━━ The data ━━

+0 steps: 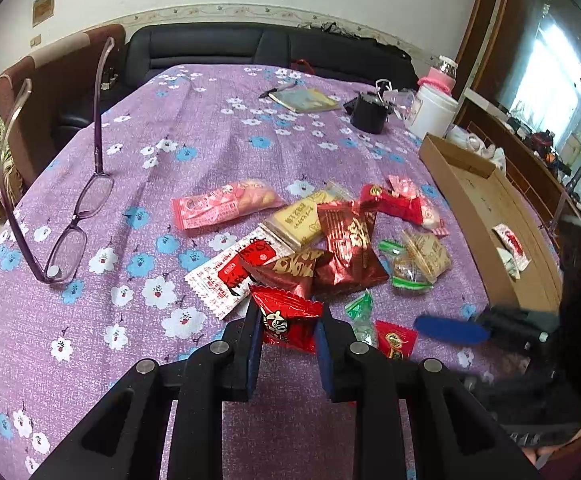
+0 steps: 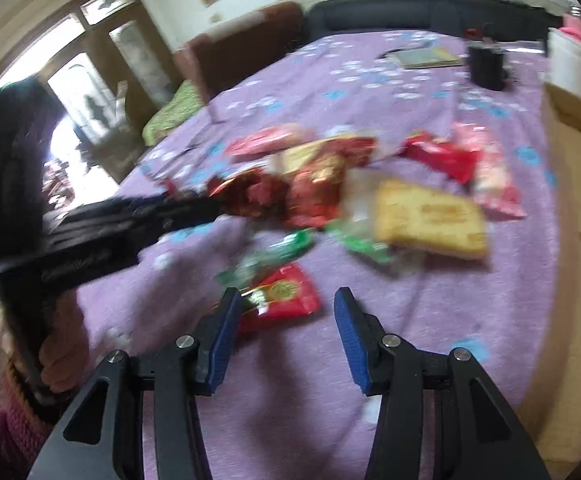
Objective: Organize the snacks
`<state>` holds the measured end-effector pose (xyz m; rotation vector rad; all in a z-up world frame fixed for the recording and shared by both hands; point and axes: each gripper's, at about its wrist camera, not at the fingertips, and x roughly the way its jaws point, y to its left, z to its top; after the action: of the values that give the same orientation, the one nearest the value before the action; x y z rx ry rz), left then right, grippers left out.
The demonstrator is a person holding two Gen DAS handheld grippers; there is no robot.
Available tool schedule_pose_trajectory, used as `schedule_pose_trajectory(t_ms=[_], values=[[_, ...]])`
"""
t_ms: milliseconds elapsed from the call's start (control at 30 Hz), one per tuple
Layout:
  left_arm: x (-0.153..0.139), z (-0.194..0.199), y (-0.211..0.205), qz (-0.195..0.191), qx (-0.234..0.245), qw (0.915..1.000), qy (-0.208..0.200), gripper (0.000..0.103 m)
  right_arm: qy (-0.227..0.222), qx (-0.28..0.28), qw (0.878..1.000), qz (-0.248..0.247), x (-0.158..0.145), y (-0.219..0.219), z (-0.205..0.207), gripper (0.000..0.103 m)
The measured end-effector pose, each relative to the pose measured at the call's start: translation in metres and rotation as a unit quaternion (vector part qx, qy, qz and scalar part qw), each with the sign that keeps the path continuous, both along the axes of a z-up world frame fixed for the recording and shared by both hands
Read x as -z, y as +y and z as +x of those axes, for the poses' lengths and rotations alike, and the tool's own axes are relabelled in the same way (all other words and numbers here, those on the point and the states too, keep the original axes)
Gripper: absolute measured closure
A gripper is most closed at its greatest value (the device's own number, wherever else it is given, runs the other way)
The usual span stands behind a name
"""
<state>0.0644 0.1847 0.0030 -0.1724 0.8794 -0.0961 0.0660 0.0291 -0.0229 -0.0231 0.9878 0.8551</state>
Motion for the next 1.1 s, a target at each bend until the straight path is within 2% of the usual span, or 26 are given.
schedule_pose_trajectory(t_ms=[67, 100, 167, 200, 300, 433, 567, 867, 900, 933, 967, 1100], values=[[-0.002, -0.001, 0.005, -0.012, -0.002, 0.9999, -0.001, 0.079, 0.023, -0.063, 0.998, 0.014, -0.001, 0.008, -0.010, 0.054], [-0.002, -0.001, 0.008, -0.017, -0.006, 0.9998, -0.002, 0.079, 0.045, -0.119, 0.992, 0.027, 0.000, 0.014, -0.020, 0.054], [-0.004, -0.001, 0.012, -0.024, -0.012, 0.9996, -0.004, 0.079, 0.029, -0.156, 0.987, 0.027, -0.004, 0.020, -0.037, 0.054], [-0.004, -0.001, 0.015, -0.030, -0.016, 0.9994, -0.005, 0.079, 0.008, -0.163, 0.987, 0.015, -0.008, 0.023, -0.044, 0.053], [-0.006, -0.001, 0.023, -0.042, -0.028, 0.9987, -0.009, 0.079, -0.015, -0.142, 0.990, 0.007, -0.011, 0.021, -0.044, 0.052], [-0.008, -0.001, 0.029, -0.050, -0.040, 0.9979, -0.011, 0.079, -0.009, -0.131, 0.991, 0.010, -0.009, 0.019, -0.038, 0.052], [-0.010, -0.003, 0.033, -0.068, -0.039, 0.9968, -0.018, 0.079, -0.031, -0.143, 0.989, -0.009, -0.014, 0.029, -0.044, 0.050], [-0.011, -0.003, 0.036, -0.078, -0.044, 0.9958, -0.019, 0.079, -0.038, -0.175, 0.982, -0.059, 0.000, 0.079, -0.047, 0.050], [-0.011, -0.004, 0.036, -0.078, -0.044, 0.9958, -0.019, 0.079, -0.054, -0.173, 0.981, -0.063, 0.000, 0.082, -0.050, 0.054], [-0.012, -0.004, 0.036, -0.077, -0.043, 0.9959, -0.020, 0.079, -0.064, -0.170, 0.981, -0.072, 0.000, 0.084, -0.053, 0.080], [-0.012, -0.005, 0.035, -0.077, -0.041, 0.9960, -0.021, 0.079, -0.074, -0.165, 0.980, -0.083, 0.000, 0.085, -0.056, 0.085], [-0.014, -0.006, 0.031, -0.064, -0.040, 0.9968, -0.026, 0.079, -0.102, -0.127, 0.982, -0.094, -0.007, 0.070, -0.060, 0.086]])
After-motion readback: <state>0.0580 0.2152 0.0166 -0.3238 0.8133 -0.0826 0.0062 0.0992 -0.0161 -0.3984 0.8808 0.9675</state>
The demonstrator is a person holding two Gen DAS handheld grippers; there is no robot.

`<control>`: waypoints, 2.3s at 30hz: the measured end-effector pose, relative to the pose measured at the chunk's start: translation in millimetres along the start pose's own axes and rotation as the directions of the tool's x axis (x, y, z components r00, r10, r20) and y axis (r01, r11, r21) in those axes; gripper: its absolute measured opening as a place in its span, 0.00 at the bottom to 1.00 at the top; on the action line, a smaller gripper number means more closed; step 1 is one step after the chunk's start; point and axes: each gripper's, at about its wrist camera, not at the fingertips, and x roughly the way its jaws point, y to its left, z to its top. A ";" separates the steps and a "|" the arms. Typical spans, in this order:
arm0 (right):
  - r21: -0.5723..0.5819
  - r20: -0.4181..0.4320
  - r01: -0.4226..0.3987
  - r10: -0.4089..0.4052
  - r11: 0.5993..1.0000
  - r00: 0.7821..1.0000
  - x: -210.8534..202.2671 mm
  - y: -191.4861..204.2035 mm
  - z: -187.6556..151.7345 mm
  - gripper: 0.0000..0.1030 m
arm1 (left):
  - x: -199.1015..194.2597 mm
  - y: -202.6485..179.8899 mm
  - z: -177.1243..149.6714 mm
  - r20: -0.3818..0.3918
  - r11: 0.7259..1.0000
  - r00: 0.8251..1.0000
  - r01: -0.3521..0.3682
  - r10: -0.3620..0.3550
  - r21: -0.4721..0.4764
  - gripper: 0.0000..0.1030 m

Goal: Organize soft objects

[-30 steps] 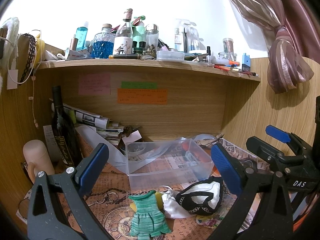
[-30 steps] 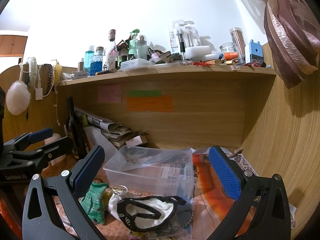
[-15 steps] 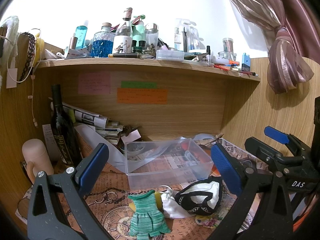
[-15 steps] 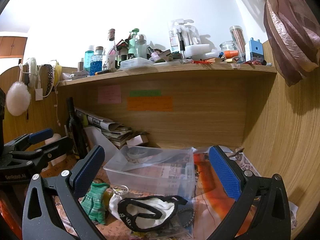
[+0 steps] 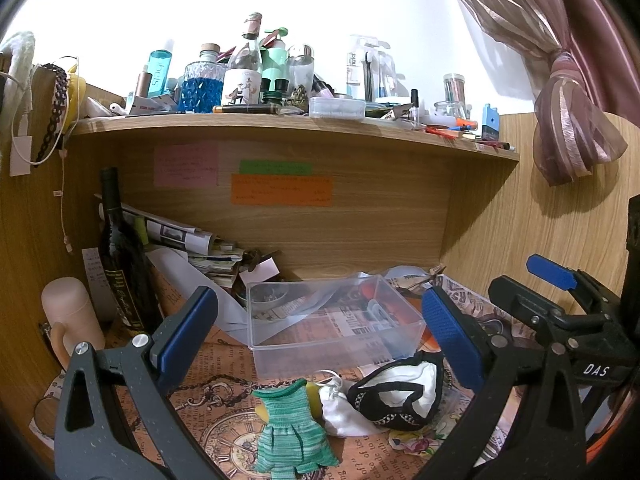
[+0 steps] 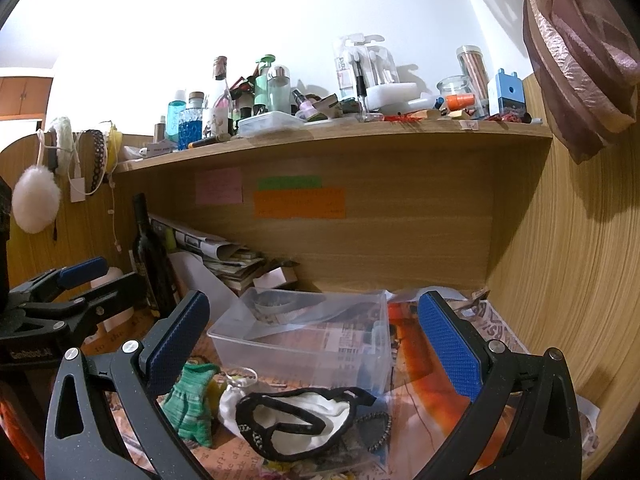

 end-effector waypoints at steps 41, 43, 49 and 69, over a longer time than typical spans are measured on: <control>0.010 -0.488 -0.131 0.119 0.991 0.865 77.9 8.7 -102.0 1.00 | 86.3 38.1 -116.3 -0.491 0.998 0.871 -0.038 0.006 -0.054 0.84; 0.021 -0.496 -0.116 0.111 0.993 0.861 84.7 4.1 -102.0 1.00 | 89.7 38.2 -118.9 -0.502 0.998 0.865 -0.029 -0.006 -0.062 0.82; 0.120 -0.500 -0.112 0.158 0.986 0.852 96.9 -16.3 -98.1 1.00 | 91.6 38.0 -122.0 -0.505 0.997 0.862 0.013 -0.051 -0.079 0.63; 0.115 -0.480 -0.122 0.162 0.986 0.862 107.3 -23.9 -91.2 0.20 | 72.8 44.3 -102.9 -0.443 0.995 0.892 0.058 -0.087 -0.079 0.24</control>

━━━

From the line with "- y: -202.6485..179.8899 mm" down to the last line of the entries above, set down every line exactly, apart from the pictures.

  - y: -202.6485..179.8899 mm
  - z: -177.1243..149.6714 mm
  - r20: -0.3818..0.3918
  - r11: 0.7259..1.0000
  - r00: 0.8251..1.0000
  - r01: -0.3521..0.3682
  - r10: -0.3620..0.3550
  - r21: -0.4721..0.4764
  - gripper: 0.0000..0.1030 m

Goal: Organize soft objects

[-30 steps] 
[-30 steps] 
[-15 steps] 
[-15 steps] 
[+0 steps] 
[+0 steps] 

 end-effector waypoints at steps 41, 43, 49 and 69, over a longer time than typical spans are measured on: <control>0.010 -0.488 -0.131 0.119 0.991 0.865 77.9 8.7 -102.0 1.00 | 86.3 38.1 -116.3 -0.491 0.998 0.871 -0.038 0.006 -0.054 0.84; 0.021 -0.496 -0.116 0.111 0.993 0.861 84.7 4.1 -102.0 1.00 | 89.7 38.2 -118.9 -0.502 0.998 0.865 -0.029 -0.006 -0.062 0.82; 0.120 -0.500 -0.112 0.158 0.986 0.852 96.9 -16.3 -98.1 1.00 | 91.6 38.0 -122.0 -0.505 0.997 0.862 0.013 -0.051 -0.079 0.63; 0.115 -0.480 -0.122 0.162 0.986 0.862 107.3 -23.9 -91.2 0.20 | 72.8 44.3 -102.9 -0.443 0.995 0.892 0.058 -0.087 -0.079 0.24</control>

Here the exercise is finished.